My next step was to try tuning my parameters. Guessing from the parameters guide at…
https://github.com/dmlc/xgboost/blob/master/doc/parameter.md
I wanted to start from the default and work from there…
# setup parameters for xgboost
param = {}
param['booster'] = 'gbtree'
param['objective'] = 'binary:logistic'
param["eval_metric"] = "error"
param['eta'] = 0.3
param['gamma'] = 0
param['max_depth'] = 6
param['min_child_weight']=1
param['max_delta_step'] = 0
param['subsample']= 1
param['colsample_bytree']=1
param['silent'] = 1
param['seed'] = 0
param['base_score'] = 0.5
clf = xgb.XGBClassifier(params)
metLearn=CalibratedClassifierCV(clf, method='isotonic', cv=2)

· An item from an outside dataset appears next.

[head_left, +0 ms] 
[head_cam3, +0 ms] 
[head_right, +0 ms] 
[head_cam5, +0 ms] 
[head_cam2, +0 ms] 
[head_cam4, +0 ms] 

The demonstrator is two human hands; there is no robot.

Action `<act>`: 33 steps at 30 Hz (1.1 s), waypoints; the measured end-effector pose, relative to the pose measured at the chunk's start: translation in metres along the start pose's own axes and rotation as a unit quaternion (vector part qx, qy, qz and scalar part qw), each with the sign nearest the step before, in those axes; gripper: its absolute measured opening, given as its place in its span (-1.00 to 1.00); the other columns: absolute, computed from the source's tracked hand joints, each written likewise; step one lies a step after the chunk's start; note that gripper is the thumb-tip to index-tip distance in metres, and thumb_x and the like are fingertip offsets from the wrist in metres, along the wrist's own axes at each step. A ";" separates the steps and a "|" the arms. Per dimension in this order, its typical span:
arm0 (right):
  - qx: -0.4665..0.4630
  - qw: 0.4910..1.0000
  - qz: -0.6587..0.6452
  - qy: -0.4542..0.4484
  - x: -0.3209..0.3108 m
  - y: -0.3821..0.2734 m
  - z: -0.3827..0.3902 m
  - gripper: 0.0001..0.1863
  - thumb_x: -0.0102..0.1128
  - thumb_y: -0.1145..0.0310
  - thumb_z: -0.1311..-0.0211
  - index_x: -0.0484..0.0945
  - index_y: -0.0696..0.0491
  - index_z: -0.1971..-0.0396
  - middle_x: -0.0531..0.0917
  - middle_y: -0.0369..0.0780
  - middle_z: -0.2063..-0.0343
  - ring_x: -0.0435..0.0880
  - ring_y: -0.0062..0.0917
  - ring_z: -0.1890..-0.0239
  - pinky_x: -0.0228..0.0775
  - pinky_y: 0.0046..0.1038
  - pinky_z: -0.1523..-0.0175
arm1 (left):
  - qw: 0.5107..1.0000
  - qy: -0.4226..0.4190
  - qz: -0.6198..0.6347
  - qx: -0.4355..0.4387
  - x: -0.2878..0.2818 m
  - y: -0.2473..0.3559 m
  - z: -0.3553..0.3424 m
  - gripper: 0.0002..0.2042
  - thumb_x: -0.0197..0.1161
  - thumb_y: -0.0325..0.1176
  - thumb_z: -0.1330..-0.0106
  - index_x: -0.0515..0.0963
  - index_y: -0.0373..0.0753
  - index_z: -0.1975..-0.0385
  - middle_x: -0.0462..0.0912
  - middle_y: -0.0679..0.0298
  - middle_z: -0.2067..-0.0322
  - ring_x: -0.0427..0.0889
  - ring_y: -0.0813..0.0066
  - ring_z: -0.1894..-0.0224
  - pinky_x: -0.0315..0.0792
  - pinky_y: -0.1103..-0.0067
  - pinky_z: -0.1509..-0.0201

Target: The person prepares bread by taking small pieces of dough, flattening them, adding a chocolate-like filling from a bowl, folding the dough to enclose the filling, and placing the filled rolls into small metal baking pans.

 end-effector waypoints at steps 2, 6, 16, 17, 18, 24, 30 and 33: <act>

metLearn.fit(train, trainTarget)
testPredictions = metLearn.predict(test)
The result is everything being predicted to be one of the conditions and not the other.
curiously if I set
params={}
which I expected to give me the same defaults as not feeding any parameters, I get the same thing happening
So does anyone know what the defaults for XGBclassifier is? so that I can start tuning?
Answers:
That isn’t how you set parameters in xgboost. You would either want to pass your param grid into your training function, such as xgboost’s train
or sklearn’s GridSearchCV
, or you would want to use your XGBClassifier’s set_params
method. Another thing to note is that if you’re using xgboost’s wrapper to sklearn (ie: the XGBClassifier()
or XGBRegressor()
classes) then the paramater names used are the same ones used in sklearn’s own GBM class (ex: eta –> learning_rate). I’m not seeing where the exact documentation for the sklearn wrapper is hidden, but the code for those classes is here: https://github.com/dmlc/xgboost/blob/master/python-package/xgboost/sklearn.py
For your reference here is how you would set the model object parameters directly.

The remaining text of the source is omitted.